Alas, I am dying beyond my means.
I hear the doctor's voice reverberate through the empty hallway of the hospital. Third floor, I think to myself absently, judging by the bricklaying pattern and the general coolness of the place despite the multiple heaters they had placed quite stupidly in the warmest parts of the room, doing nothing for the draft that whispers softly underneath the headrest of my cot.
The doctor's words are indistinguishable but I already know what he is saying. Sorry, but no. You have come too late. There is no way we can operate on him. He is slowly dying. Disappearing. You can go in and say your goodbyes. I can hear several sounds in response to his statement. A sob. A bang. A clatter. Silence.
When the door opens, I am momentarily overwhelmed by the small crowd in the room. Four. Four have come to my funeral when I have made it my life's mission to drive people away. They stall upon seeing me. I know I look... looked intimidating before, my height and coat hiding away my many insecurities. They used to be afraid of me. Not they are scared, too, but not because of me, for me. They fear for my life. The thought feels strangely comforting and I manage to pull the right corner of my mouth upwards. It takes too much out of me, the energy I had seeping from under my skin even quicker now.

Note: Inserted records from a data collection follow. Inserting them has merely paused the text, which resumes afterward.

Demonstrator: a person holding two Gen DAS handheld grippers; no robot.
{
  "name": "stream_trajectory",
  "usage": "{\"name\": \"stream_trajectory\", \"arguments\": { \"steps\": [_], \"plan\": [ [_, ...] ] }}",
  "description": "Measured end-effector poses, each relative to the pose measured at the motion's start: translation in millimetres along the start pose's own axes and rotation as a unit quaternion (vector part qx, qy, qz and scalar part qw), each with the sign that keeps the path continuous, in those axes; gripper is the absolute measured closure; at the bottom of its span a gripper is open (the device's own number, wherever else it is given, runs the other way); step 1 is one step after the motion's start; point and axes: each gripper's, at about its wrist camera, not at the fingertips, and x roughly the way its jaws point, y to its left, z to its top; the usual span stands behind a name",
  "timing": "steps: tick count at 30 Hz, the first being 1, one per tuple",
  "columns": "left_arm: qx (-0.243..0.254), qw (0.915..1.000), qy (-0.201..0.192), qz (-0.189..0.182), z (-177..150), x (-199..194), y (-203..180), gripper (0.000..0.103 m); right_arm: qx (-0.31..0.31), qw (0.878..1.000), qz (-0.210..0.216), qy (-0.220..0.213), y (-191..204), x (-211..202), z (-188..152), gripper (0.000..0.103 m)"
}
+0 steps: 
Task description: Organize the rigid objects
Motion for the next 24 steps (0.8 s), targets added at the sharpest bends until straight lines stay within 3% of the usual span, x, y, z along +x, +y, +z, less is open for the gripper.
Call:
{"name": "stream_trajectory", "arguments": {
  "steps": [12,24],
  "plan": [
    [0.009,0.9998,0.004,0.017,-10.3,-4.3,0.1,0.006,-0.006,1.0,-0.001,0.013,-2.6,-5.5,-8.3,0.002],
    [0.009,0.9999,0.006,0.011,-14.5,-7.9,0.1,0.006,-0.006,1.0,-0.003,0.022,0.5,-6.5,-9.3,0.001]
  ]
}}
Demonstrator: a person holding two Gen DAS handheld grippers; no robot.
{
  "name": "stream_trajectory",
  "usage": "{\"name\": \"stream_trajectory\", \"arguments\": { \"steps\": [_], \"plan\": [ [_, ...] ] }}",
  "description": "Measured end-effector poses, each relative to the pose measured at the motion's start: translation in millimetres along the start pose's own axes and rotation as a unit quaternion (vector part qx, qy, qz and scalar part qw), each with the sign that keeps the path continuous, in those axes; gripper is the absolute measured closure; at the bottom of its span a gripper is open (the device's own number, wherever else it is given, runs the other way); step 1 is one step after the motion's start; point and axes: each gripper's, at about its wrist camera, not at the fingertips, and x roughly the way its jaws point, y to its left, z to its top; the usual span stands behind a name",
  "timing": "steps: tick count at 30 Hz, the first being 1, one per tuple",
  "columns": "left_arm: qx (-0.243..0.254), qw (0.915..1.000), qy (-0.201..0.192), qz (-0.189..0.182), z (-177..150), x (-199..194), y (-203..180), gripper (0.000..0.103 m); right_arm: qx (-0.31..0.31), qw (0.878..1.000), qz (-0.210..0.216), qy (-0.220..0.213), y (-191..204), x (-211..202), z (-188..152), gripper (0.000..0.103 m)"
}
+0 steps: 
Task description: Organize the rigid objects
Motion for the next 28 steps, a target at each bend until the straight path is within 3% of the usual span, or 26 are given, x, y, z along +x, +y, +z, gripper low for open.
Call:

The sob approaches me first. She gives me a sad smile and cards her withered fingers through my hair. Tears stain her sullen cheeks and for a moment I feel like apologizing. For being the way that I am. Was. I lean into her touch, trying to say what I need to. She understands. With a nod, she lets out another sob, an experienced sound by now. First her husband, now myself. Both lost because of me. Her frail hands pull away, and as the door clicks shut I know I have said my goodbye to my home.
The bang doesn't linger. He does not know what to say. Before, I have been a good comrade in arms. I helped. I advised. He listened. Now, as I couldn't talk, he was lost. Out of his depth. Which is always, I think to myself impishly. He does not approach the bed or reach out to touch me. We have known each other for years. We were never close enough to say goodbye at each other's deathbeds. The door makes a louder noise when he exits and at that moment I know I have said my goodbye to my work.
The clatter says nothing. Does nothing. He stares at me impassively before taking a breath and nodding. I can see that tomorrow our mother will know. Just like him, she will not cry. She will be swift about the arrangements and by the end of the day, her will shall have been rewritten to accommodate only one son. He twirls his umbrella between his aging fingers which are already showing the signs of arthritis and salutes me in that certain way only he can: with an indifferent twitch of the eyebrow and a small smile at the very corner of his mouth. He exits and I know I have said my goodbye to my family.
I can feel my mind start to slip as Silence approaches me, slowly, tentatively. A chair is brushed forward and he sits down by my side. His fingers find mine and they slip together like puzzle pieces. I turn my head to study them. Long and dexterous versus short and strong. My eyes travel up to his face, which has turned gray with the hospital light. A smile touches my lips and now it feels almost effortless. As if I have always been meant to smile at him as I lay dying. As if I were made for happiness, inexplicable and foolish, while life poured out of me steadily, slinking away down the dark corridors and escaping through the open window into the cool London night, as he watched on.
He gives my hand a squeeze and I become mesmerized by the luminosity of his eyes. I have seen many eyes. Live ones, dead ones. Green ones, blue ones, brown ones, even red ones. I have never seen eyes like his. The color was quite common. The almost wolfish sadness, though, was unique only to him.
He breathes heavily as if he were the one lying on the cot and lets out a strangled little sound. Like a laugh, only not quite. I can see that he has been preparing for this moment ever since he calculated with his medical mind that I had not much time left. I can also see that he is lost. I know he will be lost for quite some time now, as I will not be there to maneuver him around every day of civilian life. I understand he will attempt to do something foolish before giving up. He will move on as best as he is able to. He will marry. Have a child or two. Work a mundane job before succumbing to old age. He will not suffer my fate.
I can see that together with myself, he is silently bidding farewell to his youth, as I am robbing him of it. His days of excitement are finally over. Just so. I am mercilessly taking away the only thing that is keeping him sane. He hates me for it.
The only thought that comforts me is that he loves me more.
As my vision gets blurrier and my thoughts start to intertwine, creating vivid, confusing images of what was and what could have been, I feel pressure on my lips. He can finally do it. The one thing he had never been able to do. He supposes it doesn't matter now that I am going. He is wrong. He will not have to live with this for the rest of his life. This regret. He has said it. I cannot as my mouth refuses to move. I put as much emotion as I can behind my eyes and I can see that he understands.
He always does.
"We've had some good times," he whispers softly and I give him a feeble smile. My fingers slacken in his hold.
As darkness envelopes me and the only thing I feel is his touch rooting me to this Earth, as I draw my last breath and feel his arms fold around me one last time, I know I have said goodbye to my heart.